▸ **WORK INSTRUCTION**: Reproduce every line in the listing that contains the word "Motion".

══════

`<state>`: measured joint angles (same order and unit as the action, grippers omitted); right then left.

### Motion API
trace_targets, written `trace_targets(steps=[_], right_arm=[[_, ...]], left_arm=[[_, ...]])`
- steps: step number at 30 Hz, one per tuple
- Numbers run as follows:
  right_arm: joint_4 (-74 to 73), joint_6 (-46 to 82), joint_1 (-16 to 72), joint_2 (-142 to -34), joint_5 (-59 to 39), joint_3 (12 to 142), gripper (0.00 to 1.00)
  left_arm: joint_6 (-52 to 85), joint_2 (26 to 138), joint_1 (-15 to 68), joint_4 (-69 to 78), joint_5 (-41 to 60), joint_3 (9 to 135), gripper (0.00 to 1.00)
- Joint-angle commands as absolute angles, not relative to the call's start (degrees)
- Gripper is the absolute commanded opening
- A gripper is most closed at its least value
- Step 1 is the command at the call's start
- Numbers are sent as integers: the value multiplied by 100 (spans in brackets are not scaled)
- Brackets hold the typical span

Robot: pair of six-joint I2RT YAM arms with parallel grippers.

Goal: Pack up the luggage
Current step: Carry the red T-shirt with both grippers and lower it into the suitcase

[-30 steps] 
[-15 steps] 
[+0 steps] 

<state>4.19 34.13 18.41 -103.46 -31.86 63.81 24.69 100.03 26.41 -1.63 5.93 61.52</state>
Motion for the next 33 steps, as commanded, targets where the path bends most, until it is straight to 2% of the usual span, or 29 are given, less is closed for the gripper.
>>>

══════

▸ **TASK OUTPUT**:
### Motion API
Motion for the next 33 steps, as commanded, targets where the path bends most, until it is straight to 2% of the usual span, or 29 are given, less is closed for the gripper.

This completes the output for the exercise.